──────── DATA SEGMENT
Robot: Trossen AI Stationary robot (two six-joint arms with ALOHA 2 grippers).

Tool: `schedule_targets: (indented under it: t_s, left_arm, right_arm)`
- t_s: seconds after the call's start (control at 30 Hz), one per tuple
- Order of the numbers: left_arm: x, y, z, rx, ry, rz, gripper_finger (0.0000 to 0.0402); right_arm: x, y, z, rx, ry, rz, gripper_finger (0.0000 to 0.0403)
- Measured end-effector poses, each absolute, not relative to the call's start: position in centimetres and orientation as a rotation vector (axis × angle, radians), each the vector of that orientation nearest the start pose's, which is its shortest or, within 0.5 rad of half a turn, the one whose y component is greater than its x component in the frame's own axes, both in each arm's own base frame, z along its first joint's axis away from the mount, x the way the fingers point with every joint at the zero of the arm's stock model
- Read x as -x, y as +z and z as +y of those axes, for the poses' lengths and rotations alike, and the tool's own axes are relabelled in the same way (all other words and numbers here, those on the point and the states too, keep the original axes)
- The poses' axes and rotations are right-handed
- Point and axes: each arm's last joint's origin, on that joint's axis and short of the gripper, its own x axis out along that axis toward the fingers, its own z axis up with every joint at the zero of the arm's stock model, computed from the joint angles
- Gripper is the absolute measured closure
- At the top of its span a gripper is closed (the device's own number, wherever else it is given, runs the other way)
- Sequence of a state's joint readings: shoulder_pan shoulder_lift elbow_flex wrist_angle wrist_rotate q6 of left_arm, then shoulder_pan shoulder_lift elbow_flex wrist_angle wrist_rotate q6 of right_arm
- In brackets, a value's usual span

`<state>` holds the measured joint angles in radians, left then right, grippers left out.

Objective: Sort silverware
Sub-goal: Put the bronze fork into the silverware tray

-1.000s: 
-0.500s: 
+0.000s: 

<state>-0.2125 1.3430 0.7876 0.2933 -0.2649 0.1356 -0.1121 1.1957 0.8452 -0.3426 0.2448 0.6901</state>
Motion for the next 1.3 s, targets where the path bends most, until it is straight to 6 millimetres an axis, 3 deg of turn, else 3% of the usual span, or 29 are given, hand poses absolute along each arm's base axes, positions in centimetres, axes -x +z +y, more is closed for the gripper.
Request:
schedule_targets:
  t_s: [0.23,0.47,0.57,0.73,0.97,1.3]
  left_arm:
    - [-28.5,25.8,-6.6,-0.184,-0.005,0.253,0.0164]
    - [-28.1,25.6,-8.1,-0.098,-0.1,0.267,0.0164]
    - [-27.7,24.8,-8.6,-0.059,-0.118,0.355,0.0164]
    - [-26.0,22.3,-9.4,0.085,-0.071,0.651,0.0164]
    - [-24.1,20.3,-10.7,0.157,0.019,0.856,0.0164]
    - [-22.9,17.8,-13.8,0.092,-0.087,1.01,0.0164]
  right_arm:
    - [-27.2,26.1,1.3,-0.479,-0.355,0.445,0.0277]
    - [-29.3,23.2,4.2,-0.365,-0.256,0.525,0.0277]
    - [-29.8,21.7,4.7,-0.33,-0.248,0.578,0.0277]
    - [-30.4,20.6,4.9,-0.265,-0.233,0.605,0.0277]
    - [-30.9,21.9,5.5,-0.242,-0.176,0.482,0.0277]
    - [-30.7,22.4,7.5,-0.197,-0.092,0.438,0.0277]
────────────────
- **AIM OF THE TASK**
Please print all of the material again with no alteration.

- **TASK OUTPUT**
Robot: Trossen AI Stationary robot (two six-joint arms with ALOHA 2 grippers).

Tool: `schedule_targets: (indented under it: t_s, left_arm, right_arm)`
- t_s: seconds after the call's start (control at 30 Hz), one per tuple
- Order of the numbers: left_arm: x, y, z, rx, ry, rz, gripper_finger (0.0000 to 0.0402); right_arm: x, y, z, rx, ry, rz, gripper_finger (0.0000 to 0.0403)
- Measured end-effector poses, each absolute, not relative to the call's start: position in centimetres and orientation as a rotation vector (axis × angle, radians), each the vector of that orientation nearest the start pose's, which is its shortest or, within 0.5 rad of half a turn, the one whose y component is greater than its x component in the frame's own axes, both in each arm's own base frame, z along its first joint's axis away from the mount, x the way the fingers point with every joint at the zero of the arm's stock model
- Read x as -x, y as +z and z as +y of those axes, for the poses' lengths and rotations alike, and the tool's own axes are relabelled in the same way (all other words and numbers here, those on the point and the states too, keep the original axes)
- The poses' axes and rotations are right-handed
- Point and axes: each arm's last joint's origin, on that joint's axis and short of the gripper, its own x axis out along that axis toward the fingers, its own z axis up with every joint at the zero of the arm's stock model, computed from the joint angles
- Gripper is the absolute measured closure
- At the top of its span a gripper is closed (the device's own number, wherever else it is given, runs the other way)
- Sequence of a state's joint readings: shoulder_pan shoulder_lift elbow_flex wrist_angle wrist_rotate q6 of left_arm, then shoulder_pan shoulder_lift elbow_flex wrist_angle wrist_rotate q6 of right_arm
- In brackets, a value's usual span

`<state>` holds the measured joint angles in radians, left then right, grippers left out.

Objective: Sort silverware
Sub-goal: Put the bronze fork into the silverware tray

-1.000s: 
-0.500s: 
+0.000s: 

<state>-0.2125 1.3430 0.7876 0.2933 -0.2649 0.1356 -0.1121 1.1957 0.8452 -0.3426 0.2448 0.6901</state>
Motion for the next 1.3 s, targets where the path bends most, until it is straight to 6 millimetres an axis, 3 deg of turn, else 3% of the usual span, or 29 are given, hand poses absolute along each arm's base axes, positions in centimetres, axes -x +z +y, more is closed for the gripper.
Request:
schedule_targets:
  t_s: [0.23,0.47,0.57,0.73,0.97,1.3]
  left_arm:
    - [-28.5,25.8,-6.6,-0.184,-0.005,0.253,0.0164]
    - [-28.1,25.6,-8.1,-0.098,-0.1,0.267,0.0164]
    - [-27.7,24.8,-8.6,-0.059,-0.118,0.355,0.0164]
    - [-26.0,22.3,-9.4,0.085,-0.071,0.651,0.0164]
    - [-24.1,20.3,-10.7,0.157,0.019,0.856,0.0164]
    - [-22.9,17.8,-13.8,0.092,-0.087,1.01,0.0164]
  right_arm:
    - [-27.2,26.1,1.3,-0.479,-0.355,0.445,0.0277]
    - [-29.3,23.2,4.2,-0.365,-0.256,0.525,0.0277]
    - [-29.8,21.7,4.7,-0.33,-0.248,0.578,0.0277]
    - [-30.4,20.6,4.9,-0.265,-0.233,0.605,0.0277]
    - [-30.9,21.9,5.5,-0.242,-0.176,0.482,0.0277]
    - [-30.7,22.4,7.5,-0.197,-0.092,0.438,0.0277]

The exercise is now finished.